[[ Data, beginning ]]
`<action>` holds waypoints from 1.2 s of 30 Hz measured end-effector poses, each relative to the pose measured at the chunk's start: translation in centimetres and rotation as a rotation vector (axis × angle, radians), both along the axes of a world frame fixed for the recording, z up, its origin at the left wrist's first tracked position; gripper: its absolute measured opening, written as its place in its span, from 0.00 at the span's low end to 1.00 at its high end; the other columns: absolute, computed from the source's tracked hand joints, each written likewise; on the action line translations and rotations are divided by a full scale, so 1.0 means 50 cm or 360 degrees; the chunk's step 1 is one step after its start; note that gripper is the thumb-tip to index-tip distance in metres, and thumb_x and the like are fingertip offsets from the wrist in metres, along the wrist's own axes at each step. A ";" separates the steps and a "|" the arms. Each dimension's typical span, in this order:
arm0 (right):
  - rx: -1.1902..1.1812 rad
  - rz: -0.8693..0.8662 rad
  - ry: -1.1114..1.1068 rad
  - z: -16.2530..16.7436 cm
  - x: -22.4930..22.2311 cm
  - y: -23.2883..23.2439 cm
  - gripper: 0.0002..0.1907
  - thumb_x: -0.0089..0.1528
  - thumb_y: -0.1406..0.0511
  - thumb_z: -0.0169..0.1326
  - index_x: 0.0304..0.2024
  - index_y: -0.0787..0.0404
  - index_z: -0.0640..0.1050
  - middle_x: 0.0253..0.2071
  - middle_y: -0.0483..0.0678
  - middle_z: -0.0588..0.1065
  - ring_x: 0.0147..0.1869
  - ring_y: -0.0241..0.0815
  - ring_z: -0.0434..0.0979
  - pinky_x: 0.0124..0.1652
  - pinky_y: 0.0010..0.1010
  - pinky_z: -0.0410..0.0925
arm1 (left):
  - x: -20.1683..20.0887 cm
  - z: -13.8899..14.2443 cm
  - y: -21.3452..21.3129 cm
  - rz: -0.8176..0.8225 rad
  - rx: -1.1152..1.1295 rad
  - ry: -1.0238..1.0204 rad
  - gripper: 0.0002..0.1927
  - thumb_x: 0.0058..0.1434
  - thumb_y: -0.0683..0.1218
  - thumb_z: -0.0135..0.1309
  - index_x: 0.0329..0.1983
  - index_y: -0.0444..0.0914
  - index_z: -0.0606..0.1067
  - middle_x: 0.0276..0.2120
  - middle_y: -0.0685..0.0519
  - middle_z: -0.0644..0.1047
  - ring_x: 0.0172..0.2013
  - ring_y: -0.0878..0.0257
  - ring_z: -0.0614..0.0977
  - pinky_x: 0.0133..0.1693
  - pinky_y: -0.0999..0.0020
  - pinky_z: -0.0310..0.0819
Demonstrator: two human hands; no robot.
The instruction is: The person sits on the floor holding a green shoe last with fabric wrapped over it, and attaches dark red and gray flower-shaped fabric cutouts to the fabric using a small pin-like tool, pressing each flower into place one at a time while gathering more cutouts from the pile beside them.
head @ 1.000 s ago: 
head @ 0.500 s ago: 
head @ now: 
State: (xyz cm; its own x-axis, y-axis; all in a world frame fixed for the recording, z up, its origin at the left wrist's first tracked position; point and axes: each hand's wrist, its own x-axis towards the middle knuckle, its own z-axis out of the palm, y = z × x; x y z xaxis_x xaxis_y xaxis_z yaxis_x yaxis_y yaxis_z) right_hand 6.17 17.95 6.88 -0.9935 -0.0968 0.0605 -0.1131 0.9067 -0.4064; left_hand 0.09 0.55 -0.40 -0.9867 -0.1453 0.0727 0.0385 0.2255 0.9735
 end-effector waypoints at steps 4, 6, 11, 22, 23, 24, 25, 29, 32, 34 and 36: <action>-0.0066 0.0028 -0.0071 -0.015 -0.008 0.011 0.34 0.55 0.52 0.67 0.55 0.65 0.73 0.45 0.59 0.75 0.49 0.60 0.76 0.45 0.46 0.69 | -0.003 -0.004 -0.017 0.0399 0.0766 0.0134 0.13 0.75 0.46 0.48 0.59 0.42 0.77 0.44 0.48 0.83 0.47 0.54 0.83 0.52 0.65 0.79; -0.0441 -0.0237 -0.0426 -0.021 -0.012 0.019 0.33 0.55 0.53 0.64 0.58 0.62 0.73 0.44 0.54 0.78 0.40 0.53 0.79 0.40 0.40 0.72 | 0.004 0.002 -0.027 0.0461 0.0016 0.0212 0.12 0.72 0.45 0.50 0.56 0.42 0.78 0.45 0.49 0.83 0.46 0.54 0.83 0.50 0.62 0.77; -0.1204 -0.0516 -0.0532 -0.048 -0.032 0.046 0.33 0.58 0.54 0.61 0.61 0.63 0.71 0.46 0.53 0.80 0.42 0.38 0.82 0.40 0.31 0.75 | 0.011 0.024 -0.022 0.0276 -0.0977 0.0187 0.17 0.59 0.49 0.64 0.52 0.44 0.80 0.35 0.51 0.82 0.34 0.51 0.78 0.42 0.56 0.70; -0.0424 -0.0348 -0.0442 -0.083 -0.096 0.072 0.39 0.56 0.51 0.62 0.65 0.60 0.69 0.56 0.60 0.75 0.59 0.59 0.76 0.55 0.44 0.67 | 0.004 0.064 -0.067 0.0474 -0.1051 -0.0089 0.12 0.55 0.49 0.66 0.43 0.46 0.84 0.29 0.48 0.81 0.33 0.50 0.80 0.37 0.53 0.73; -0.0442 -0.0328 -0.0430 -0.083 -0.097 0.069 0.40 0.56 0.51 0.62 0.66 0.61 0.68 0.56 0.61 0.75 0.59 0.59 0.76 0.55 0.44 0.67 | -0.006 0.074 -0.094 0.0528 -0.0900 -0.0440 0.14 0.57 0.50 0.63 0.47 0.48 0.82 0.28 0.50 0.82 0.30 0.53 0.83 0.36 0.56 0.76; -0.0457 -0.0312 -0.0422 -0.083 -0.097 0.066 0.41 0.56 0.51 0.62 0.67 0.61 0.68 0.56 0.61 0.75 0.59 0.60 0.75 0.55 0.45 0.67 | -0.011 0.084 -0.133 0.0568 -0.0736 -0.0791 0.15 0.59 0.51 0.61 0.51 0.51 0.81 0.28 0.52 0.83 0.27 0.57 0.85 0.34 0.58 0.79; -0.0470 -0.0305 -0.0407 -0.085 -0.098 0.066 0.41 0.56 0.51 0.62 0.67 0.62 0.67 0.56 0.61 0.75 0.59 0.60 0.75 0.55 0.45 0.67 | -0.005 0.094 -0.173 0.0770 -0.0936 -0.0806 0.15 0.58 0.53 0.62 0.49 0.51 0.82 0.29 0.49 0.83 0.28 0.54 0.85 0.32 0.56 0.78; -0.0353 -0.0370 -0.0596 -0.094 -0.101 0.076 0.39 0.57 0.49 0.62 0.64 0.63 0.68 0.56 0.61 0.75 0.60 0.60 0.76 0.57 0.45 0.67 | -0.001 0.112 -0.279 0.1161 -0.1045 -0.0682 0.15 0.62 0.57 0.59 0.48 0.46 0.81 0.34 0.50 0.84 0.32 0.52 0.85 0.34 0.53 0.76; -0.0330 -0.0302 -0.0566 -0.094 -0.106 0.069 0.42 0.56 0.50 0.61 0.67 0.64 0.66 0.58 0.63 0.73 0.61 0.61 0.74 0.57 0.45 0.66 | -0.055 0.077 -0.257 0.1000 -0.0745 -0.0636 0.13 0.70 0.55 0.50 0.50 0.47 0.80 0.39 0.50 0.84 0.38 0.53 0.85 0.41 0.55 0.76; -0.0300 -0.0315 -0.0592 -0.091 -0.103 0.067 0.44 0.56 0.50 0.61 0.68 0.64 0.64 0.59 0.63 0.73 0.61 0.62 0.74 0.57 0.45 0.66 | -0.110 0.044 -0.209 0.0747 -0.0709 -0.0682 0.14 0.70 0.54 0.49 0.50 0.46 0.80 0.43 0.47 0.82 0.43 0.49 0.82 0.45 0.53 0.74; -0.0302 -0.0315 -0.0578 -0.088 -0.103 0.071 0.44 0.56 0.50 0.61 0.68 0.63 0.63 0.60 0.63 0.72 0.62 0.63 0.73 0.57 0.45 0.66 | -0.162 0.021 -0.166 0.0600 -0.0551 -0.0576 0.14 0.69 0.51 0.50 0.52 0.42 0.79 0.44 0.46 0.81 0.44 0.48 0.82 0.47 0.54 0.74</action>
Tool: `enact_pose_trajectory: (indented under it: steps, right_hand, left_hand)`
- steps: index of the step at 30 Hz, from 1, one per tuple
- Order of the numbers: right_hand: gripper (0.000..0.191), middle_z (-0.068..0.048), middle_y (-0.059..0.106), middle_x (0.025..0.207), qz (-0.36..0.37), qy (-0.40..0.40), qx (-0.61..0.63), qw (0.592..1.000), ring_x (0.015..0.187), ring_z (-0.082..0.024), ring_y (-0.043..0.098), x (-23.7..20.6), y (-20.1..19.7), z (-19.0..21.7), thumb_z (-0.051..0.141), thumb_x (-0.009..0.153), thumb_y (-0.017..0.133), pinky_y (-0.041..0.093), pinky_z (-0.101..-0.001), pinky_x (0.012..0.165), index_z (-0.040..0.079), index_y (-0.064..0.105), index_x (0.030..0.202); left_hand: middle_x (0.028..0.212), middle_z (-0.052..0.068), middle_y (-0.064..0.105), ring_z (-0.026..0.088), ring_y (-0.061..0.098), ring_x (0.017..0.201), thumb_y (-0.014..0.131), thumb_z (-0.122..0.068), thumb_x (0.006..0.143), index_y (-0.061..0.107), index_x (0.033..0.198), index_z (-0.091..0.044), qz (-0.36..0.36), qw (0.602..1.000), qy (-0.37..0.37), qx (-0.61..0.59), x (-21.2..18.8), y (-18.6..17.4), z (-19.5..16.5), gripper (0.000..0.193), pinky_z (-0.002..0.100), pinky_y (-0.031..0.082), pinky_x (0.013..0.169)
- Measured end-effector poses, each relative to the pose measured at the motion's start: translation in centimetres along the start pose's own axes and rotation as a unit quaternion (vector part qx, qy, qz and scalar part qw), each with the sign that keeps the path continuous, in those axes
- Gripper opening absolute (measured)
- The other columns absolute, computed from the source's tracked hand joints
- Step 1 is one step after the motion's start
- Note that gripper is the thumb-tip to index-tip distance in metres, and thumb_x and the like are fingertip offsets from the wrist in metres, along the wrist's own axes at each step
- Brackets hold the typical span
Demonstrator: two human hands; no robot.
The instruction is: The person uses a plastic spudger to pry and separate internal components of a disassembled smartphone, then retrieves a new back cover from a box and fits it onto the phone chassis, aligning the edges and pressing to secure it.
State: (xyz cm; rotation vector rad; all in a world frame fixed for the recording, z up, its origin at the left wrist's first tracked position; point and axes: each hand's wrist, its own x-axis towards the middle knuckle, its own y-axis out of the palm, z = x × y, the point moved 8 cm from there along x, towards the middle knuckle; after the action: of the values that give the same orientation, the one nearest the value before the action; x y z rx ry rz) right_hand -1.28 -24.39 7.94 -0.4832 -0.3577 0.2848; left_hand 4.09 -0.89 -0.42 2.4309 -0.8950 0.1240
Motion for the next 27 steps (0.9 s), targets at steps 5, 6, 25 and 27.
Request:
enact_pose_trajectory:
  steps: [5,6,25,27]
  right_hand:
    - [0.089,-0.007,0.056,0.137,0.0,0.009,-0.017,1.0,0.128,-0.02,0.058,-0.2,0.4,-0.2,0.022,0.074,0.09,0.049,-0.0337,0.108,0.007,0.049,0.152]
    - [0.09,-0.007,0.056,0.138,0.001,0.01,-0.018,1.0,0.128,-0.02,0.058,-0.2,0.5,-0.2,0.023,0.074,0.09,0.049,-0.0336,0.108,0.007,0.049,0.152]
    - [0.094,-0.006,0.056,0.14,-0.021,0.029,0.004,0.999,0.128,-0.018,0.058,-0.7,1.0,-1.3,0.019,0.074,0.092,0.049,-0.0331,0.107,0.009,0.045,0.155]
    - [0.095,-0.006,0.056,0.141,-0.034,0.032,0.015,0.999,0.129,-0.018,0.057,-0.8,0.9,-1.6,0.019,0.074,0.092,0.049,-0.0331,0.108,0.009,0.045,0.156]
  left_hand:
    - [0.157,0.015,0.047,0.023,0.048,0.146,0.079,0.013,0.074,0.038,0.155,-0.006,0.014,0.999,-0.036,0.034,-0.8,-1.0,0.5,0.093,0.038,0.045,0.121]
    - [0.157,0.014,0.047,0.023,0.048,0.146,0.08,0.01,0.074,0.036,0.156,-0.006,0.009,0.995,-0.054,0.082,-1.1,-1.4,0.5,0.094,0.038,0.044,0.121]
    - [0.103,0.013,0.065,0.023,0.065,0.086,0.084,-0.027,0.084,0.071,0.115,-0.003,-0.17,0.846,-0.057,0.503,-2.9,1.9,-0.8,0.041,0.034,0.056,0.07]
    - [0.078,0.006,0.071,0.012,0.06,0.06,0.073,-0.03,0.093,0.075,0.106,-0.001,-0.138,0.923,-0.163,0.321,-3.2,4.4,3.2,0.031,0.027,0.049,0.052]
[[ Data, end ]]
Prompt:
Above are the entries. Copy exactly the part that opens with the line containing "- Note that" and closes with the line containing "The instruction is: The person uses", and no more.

Problem solution:
- Note that gripper is the thumb-tip to index-tip distance in metres, and thumb_x and the like are fingertip offsets from the wrist in metres, along the wrist's own axes at each step
- Brackets hold the typical span
Demonstrator: two human hands; no robot.
The instruction is: The person uses a plastic spudger to pry and separate internal components of a disassembled smartphone, then retrieves a new back cover from a box and fits it onto the phone chassis, aligning the edges and pressing to secure it.

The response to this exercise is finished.